ASSIGNMENT. Reproduce all of the data below without alteration; exclude every picture.

DATA.

______________________________

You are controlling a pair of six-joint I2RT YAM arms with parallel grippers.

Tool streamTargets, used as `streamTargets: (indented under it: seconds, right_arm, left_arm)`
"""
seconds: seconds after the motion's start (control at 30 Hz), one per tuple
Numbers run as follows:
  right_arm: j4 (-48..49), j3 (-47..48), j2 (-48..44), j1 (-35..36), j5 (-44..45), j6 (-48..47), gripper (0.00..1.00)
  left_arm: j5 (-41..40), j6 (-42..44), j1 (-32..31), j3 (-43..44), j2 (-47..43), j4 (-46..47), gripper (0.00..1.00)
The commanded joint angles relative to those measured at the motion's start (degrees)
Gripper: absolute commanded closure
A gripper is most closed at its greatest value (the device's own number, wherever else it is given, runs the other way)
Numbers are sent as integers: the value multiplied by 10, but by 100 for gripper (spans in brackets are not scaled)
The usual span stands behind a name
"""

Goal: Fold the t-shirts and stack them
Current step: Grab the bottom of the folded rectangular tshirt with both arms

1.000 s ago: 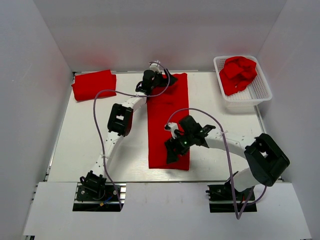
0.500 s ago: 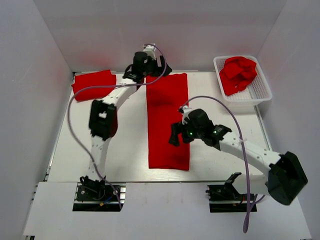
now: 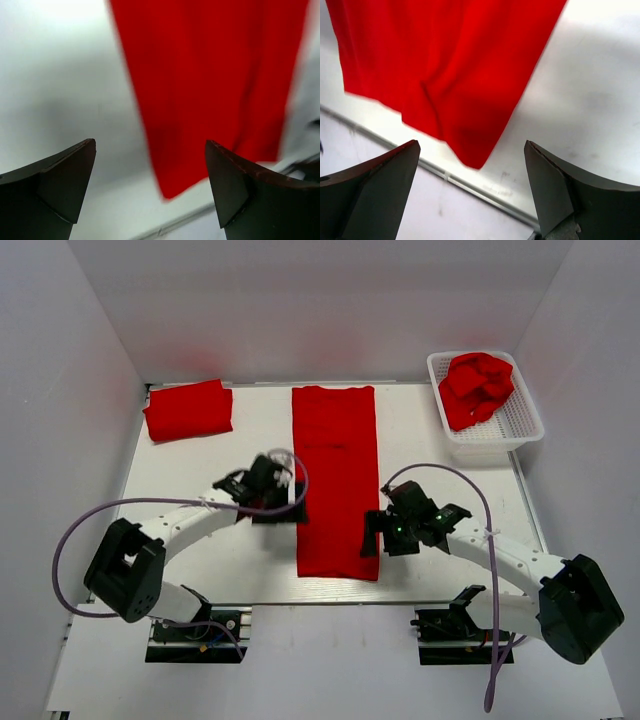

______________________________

OUTPUT BELOW.
You are controlling a pair of six-joint I2RT YAM arms with parallel grippers.

Tool streamTargets, used as `streamTargets: (indented under it: seconds, right_arm, left_arm)`
"""
seconds: seconds after the motion's start (control at 30 Hz), one per tuple
Numbers run as follows:
  right_arm: j4 (-48..49), j3 (-47..48), j2 (-48..44), j1 (-35..36), j5 (-44..45), j6 (-48..47), gripper (0.00..1.00)
  left_arm: j5 (-41..40), j6 (-42..44), j1 (-32..31), j3 (-43..44), j2 (-47..43), j4 (-46..47), gripper (0.00..1.00)
The commanded joint angles relative to those measured at the motion's start (degrees)
Gripper: absolute commanded closure
A gripper is most closed at its greatest value (the device's own number, wherever else it is given, runs the other way)
Numbers are sent as integers: the value multiplied by 10, but by 100 for gripper (spans in brackets are not scaled)
The usual span stands behind a name
"""

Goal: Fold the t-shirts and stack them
Current step: Grab the bottom of the folded rectangular tshirt with both arms

1.000 s ago: 
0.500 s ago: 
now: 

The output is finished and nothing more is needed.